Work task>
Find every line below with the word "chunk" in it, and copy each one.

Items from a dataset>
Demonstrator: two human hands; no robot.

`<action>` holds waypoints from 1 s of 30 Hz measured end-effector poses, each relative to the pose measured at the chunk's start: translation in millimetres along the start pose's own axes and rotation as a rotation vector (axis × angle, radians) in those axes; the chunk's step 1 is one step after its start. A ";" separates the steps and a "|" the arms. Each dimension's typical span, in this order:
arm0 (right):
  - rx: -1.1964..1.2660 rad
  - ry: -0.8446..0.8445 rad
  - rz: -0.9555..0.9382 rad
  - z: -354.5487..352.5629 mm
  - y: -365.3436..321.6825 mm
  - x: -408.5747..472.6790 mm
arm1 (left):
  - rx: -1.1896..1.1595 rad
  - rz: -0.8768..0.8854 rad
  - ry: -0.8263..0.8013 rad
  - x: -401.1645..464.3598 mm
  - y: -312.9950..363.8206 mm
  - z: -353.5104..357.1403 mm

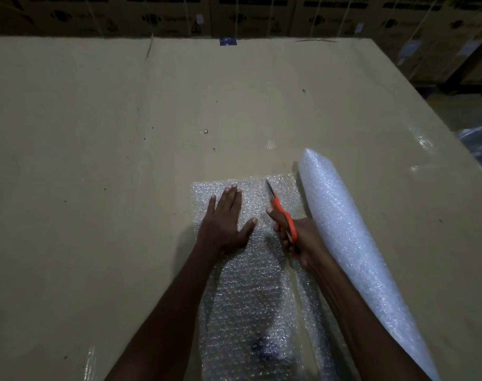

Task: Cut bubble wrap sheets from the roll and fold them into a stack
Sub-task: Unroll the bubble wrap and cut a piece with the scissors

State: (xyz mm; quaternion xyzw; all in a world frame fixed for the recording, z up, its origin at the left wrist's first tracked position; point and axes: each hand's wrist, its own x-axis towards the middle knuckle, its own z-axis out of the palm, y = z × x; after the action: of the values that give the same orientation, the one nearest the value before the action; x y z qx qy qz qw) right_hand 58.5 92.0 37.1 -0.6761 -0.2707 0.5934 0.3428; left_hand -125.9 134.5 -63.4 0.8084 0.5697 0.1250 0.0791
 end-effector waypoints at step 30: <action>-0.207 0.057 -0.166 7.2 -7.4 15.0 | 0.018 0.060 0.026 -3.7 -8.7 0.4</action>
State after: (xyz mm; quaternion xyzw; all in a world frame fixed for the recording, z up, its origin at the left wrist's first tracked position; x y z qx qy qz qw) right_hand 53.9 109.3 33.2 -0.6998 -0.3755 0.5125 0.3265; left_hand -134.9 134.0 -66.5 0.8241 0.5474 0.1326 0.0605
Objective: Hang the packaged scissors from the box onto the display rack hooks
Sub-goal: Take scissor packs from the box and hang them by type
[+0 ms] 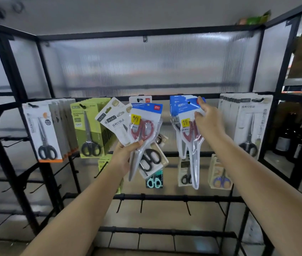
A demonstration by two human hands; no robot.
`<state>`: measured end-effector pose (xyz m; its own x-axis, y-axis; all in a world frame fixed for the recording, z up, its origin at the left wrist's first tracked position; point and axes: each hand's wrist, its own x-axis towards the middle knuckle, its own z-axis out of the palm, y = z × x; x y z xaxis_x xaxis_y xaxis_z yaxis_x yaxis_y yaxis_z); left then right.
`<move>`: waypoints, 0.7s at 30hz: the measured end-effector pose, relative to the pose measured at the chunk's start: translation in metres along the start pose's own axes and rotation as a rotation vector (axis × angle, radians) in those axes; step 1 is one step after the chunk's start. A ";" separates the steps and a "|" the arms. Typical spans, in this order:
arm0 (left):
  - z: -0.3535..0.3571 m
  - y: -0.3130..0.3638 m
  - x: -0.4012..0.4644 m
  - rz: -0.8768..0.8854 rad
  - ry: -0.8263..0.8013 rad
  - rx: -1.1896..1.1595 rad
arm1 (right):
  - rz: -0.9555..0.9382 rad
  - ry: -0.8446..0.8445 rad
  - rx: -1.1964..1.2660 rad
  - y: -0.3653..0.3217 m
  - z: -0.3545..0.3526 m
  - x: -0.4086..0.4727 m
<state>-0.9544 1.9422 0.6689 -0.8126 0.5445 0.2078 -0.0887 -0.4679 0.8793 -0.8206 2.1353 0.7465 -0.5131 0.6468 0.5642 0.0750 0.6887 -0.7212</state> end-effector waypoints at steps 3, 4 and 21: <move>0.000 0.009 -0.002 0.024 -0.060 0.017 | -0.026 0.016 -0.021 0.002 0.000 0.004; 0.000 0.013 -0.003 0.034 -0.081 0.027 | -0.028 0.018 -0.044 0.003 0.001 0.006; 0.018 0.013 -0.025 0.033 -0.116 0.019 | 0.019 -0.056 0.491 -0.023 0.035 -0.052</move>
<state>-0.9252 1.9351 0.6826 -0.7424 0.6065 0.2845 -0.0506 -0.4742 0.8790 -0.8260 2.0745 0.7198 -0.5617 0.6298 0.5366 -0.3205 0.4323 -0.8429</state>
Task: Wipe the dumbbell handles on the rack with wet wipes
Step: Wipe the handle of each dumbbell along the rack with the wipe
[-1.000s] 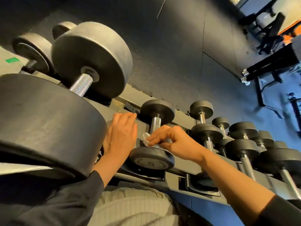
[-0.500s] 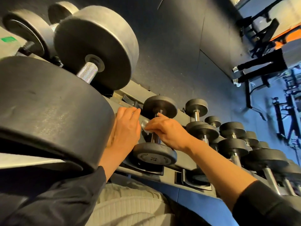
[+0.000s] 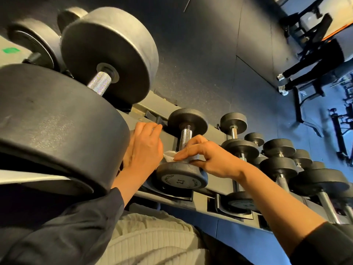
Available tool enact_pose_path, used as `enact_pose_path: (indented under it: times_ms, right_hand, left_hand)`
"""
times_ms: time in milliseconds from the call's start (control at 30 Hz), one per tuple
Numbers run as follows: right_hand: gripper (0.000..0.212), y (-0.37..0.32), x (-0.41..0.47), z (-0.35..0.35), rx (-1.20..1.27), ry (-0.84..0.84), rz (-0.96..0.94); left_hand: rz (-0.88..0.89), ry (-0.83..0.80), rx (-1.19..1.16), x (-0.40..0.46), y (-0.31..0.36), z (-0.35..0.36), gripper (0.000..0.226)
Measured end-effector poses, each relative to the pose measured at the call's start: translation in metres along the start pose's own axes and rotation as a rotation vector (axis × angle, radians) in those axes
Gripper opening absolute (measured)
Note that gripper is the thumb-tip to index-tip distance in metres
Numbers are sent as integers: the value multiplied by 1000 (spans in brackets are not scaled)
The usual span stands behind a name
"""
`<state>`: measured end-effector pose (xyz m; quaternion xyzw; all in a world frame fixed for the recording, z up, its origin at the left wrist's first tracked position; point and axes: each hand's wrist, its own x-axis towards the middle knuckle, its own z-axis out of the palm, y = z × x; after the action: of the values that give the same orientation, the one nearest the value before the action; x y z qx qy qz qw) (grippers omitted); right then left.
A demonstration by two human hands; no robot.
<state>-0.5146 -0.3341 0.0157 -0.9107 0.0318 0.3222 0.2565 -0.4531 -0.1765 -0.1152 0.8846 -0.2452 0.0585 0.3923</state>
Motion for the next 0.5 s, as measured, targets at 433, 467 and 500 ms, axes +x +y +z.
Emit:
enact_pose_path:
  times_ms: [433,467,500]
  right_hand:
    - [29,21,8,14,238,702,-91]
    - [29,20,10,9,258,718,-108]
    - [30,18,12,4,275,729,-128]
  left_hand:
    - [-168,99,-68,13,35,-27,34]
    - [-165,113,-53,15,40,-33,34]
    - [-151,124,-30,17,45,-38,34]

Exercise result>
`<action>` holds waypoints from 1 s of 30 Hz measured end-effector poses, each relative to the pose measured at the chunk's start: translation in millimetres along the start pose's own axes and rotation as a rotation vector (axis × angle, radians) in those axes; the chunk's step 1 is one step after its start. A ";" separates the steps and a "|" the arms. Each dimension's typical span, in this order:
`<move>`: waypoints, 0.7s at 30hz: the measured end-effector pose, relative to the pose measured at the chunk's start: translation in metres along the start pose's own axes and rotation as a rotation vector (axis × angle, radians) in those axes; step 1 is one step after the chunk's start. A ";" separates the steps and a "|" the arms. Typical spans, in this order:

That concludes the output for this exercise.